Students late to register

by Sylvia Koss

The time for spring semester enrollment has passed; however, approximately 80 students have yet to sign up for classes. This number is lower than the one previously released by the Student Government Association, but not substantially.

“I think it was 100 a few weeks ago,” Simpson College Registrar Jody Ragan said. “We’re down, I believe, under 80 right now.”

Those 80 students have various reasons for not completing the registration process on time. Some have Business Office holds, others have yet to meet with their advisers and some are planning on transferring at the end of the fall semester.

“Students register late for a variety of reasons,” Ragan said. “Sometimes they have a financial hold that they have to take care of before they can register. They may be thinking about taking an internship, and until they find out how that’s going to work out, they don’t register for their other classes. They may be uncertain about returning. There’s always some students that leave at the end of the semester, and some of them know that earlier than others and don’t register.”

If students are looking to transfer from Simpson, they must complete the checkout process, which includes filling out the necessary paperwork and scheduling a meeting with Jim Thorius, vice president and dean for student development.

“The first step would be contacting me,” said Kristie Elbert, office manager for student development. “Then we go through and we fill out a withdraw form.
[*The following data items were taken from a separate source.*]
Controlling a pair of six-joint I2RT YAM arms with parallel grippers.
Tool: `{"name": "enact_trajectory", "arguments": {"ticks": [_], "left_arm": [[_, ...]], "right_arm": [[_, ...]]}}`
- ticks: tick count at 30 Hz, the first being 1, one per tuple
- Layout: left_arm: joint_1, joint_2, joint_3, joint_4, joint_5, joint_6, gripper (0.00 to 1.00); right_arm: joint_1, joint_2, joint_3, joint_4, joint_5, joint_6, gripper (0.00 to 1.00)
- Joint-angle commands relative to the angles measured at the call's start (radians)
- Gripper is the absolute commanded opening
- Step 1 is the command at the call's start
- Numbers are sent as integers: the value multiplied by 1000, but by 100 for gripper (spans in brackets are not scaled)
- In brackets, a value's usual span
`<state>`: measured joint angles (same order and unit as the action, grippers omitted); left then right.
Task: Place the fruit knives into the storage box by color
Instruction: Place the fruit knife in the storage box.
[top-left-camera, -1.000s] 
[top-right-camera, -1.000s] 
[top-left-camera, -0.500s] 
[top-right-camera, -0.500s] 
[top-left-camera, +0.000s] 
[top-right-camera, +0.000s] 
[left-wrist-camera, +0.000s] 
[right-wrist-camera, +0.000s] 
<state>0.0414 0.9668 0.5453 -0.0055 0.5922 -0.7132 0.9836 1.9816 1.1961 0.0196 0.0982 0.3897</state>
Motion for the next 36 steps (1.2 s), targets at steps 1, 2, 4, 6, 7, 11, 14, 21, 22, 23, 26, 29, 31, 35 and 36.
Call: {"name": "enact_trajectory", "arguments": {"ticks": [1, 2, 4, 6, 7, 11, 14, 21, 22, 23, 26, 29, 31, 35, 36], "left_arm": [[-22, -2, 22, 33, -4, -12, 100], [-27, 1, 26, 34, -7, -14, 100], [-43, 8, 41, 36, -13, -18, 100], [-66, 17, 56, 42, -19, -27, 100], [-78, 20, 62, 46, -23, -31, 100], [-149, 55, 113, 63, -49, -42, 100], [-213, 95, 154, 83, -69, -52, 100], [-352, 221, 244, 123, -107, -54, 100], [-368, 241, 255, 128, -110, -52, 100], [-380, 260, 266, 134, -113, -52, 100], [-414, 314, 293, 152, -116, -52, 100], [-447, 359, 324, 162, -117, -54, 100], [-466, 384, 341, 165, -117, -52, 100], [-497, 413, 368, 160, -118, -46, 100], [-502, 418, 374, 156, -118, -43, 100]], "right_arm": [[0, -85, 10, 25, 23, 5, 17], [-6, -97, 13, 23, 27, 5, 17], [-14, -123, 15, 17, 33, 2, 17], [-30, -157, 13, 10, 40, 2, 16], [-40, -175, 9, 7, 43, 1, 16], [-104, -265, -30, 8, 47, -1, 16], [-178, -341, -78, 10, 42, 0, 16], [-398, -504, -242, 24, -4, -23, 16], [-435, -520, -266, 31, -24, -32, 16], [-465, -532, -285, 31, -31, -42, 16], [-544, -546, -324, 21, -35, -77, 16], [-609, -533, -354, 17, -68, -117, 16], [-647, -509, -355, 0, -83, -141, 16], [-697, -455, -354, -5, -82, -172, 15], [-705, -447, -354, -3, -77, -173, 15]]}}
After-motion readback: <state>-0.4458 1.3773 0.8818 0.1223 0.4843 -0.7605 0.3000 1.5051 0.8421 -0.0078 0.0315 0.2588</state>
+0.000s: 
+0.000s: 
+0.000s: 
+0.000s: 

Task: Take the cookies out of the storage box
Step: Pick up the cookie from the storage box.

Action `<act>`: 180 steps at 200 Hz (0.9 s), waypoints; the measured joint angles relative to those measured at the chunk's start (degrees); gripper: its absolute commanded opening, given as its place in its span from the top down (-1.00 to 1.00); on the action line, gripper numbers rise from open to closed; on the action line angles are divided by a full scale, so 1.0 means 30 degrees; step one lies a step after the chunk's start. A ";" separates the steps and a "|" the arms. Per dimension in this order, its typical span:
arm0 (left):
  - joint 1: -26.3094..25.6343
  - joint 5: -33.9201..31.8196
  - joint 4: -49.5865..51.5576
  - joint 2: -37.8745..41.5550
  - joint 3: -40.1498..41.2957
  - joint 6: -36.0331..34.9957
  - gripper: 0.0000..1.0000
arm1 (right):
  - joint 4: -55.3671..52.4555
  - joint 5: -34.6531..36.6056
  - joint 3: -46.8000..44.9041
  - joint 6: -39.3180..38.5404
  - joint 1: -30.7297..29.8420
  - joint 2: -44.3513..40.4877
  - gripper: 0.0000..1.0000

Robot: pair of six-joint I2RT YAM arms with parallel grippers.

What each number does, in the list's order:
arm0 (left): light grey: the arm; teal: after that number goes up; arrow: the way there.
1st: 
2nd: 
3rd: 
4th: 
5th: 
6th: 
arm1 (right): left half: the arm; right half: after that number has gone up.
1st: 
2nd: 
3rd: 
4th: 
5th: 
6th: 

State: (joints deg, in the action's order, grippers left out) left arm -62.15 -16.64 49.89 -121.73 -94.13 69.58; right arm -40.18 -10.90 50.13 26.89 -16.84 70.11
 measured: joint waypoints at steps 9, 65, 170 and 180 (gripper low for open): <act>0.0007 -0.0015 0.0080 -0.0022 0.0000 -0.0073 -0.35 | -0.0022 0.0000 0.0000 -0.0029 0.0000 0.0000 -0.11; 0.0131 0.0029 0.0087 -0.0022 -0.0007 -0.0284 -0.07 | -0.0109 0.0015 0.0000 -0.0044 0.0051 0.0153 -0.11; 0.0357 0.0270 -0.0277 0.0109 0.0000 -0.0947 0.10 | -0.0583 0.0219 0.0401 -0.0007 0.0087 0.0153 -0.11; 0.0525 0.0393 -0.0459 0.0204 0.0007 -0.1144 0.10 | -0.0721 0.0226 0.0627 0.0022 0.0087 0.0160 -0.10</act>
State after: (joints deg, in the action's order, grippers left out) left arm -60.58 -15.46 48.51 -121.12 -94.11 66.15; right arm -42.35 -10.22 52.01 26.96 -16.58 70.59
Then I’ll wait until the end of the semester and schedule an exit interview with the Dean or with one of the Associate Deans.”

In addition, students must obtain signatures from different offices around campus in order to ensure all of their fees have been paid.

“There’s a withdraw appointment,” Thorius said. “There’s a couple of forms that they complete; and then there’s some places around campus, the Financial Aid office, the Business Office and the Registrar’s Office that they need to get signatures from to make sure that their accounts are in order.”

Students will also fill out a satisfaction survey to help the college make any necessary changes in order to better help students in the future.

Another reason students may have not registered for classes yet is because they simply missed the correct time due to account holds or because of procrastinating and forgetting the date all together.

“Every term, there are a group of students who don’t get everything done on time,” Thorius said. “If you put it into the grand scheme of things, it’s a relatively small percentage; I mean it’s a single digit percentage, but we follow-up with them.”

Thorius, along with others from Student Development, created an email address ([email protected]) for staff and faculty to use as a way to bring up any concerns involving students and registration, retention or possible concerns for a student’s personal affairs.

“It’s an email address that if a faculty or staff member is working with a student that they have a concern about, whether or not it’s difficulty in a class or there’s some personal issues that the student is dealing with,” Thorius said. “That email goes to a select group of staff who are a part of what is called the TLC (Traditions of Learning and Caring) committee, and they do follow-up and outreach with students to try and provide assistance so they can be successful.”

This system is meant to help students through the difficulties they may encounter while in college.

“The premise that I think all of us operate from here is that students come to Simpson, one because they want to be here and two because they think they’re going to be successful and we think they can be successful,” Thorius said. “Sometimes there are bumps in the road that occur and students have some challenges that make it a little more difficult, so this is a way for us to be able to provide some outreach, be a little more proactive, to try and work with students, to follow-up on that premise.”

Even though 80 or so students have yet to fully register for their spring semester classes, a large majority of the campus has. The few that have not still have time before second semester begins.

“That also doesn’t mean that those 80 won’t register; it just means that they haven’t yet,” Ragan said.